[Information shown]
────

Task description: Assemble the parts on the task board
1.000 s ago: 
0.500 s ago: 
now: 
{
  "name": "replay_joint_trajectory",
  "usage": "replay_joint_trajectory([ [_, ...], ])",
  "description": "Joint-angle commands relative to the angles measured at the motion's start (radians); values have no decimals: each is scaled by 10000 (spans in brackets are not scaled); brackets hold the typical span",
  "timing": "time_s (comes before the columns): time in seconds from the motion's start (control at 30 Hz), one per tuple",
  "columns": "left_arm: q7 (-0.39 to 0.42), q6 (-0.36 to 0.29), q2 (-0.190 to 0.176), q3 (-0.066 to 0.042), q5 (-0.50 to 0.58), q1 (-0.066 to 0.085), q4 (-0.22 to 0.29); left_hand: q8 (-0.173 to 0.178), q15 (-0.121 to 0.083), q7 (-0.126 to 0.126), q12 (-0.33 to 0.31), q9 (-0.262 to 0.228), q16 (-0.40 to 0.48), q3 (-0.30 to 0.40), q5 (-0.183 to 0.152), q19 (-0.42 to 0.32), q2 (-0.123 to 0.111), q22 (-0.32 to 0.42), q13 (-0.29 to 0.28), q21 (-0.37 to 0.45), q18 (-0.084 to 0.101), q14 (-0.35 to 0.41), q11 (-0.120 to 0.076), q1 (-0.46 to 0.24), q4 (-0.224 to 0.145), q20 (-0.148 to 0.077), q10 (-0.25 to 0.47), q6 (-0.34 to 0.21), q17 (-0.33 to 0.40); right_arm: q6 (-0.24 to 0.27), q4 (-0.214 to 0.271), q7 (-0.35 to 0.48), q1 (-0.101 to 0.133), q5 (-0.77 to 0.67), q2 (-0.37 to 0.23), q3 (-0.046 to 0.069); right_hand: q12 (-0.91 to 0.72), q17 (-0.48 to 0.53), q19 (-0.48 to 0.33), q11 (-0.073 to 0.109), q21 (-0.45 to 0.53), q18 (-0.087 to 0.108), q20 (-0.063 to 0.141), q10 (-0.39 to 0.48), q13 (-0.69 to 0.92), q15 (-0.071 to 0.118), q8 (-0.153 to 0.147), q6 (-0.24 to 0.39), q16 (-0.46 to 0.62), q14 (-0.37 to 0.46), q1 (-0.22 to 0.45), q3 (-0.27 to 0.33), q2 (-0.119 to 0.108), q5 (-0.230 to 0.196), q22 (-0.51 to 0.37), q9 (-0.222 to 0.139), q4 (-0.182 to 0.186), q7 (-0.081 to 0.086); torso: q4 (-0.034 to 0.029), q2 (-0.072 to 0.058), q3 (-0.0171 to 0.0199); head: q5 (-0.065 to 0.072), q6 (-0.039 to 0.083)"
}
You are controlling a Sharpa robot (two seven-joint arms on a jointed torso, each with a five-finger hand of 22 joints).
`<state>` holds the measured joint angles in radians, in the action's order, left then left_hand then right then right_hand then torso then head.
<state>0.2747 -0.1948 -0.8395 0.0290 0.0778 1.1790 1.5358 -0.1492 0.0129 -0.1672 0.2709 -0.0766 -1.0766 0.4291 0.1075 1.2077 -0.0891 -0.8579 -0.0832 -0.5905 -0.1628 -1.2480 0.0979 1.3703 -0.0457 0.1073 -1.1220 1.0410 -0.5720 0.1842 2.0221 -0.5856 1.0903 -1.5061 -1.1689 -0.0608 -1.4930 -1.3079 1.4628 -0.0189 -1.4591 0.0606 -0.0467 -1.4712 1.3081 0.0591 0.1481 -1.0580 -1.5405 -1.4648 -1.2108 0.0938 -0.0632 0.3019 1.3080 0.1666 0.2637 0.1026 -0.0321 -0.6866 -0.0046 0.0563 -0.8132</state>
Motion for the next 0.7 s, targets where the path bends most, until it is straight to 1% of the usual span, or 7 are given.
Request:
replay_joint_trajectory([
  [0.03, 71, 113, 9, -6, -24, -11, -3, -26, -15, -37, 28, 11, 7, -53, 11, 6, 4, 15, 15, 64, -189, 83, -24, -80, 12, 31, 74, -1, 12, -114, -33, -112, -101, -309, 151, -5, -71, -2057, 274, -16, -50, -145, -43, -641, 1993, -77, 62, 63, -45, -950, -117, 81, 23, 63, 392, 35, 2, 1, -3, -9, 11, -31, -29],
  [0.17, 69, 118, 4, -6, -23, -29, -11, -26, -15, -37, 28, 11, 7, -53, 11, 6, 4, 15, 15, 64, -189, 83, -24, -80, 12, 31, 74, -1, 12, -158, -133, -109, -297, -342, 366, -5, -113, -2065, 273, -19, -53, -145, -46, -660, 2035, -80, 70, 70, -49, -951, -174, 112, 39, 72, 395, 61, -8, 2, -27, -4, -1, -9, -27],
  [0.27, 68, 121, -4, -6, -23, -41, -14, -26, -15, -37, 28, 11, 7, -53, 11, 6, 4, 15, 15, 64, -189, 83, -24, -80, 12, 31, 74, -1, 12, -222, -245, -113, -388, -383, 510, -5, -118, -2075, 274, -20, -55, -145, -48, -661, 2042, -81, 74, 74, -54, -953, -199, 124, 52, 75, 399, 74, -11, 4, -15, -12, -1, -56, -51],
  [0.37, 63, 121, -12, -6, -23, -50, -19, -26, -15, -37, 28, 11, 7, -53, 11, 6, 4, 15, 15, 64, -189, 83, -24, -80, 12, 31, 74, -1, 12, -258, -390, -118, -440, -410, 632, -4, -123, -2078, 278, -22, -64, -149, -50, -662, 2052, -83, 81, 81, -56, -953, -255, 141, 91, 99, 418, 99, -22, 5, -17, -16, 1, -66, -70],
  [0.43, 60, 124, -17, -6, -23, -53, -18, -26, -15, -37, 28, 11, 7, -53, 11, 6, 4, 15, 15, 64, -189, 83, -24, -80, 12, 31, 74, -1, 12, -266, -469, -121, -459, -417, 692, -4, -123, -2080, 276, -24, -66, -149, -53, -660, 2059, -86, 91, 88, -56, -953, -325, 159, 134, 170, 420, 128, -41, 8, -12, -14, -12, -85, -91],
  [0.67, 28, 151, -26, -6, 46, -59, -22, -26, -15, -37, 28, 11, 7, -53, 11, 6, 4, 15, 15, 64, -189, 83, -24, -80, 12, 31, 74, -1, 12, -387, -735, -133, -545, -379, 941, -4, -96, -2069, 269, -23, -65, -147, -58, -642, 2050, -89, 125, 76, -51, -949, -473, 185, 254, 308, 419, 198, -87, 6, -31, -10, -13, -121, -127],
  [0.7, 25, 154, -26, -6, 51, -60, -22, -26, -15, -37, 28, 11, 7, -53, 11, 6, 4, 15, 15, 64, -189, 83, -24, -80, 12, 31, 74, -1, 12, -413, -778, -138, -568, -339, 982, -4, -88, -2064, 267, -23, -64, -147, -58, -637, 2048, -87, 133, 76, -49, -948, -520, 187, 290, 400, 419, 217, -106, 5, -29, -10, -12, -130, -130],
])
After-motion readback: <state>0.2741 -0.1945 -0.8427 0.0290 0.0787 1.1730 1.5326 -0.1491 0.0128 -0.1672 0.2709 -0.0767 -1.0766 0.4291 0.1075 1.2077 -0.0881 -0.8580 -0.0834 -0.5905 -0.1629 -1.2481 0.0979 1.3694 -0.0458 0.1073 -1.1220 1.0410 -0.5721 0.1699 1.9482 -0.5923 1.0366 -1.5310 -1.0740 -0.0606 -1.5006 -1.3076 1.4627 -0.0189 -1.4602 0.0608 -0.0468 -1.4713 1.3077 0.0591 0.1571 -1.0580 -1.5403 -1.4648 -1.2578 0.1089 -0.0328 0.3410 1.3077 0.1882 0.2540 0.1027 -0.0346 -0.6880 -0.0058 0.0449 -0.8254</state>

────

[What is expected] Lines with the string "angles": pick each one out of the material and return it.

[Problem solution]
  "description": "Joint-angle commands relative to the angles measured at the motion's start (radians); values have no decimals: each is scaled by 10000 (spans in brackets are not scaled); brackets hold the typical span",
`<state>` holds the measured joint angles in radians, in the action's order, left then left_hand then right then right_hand then torso then head.

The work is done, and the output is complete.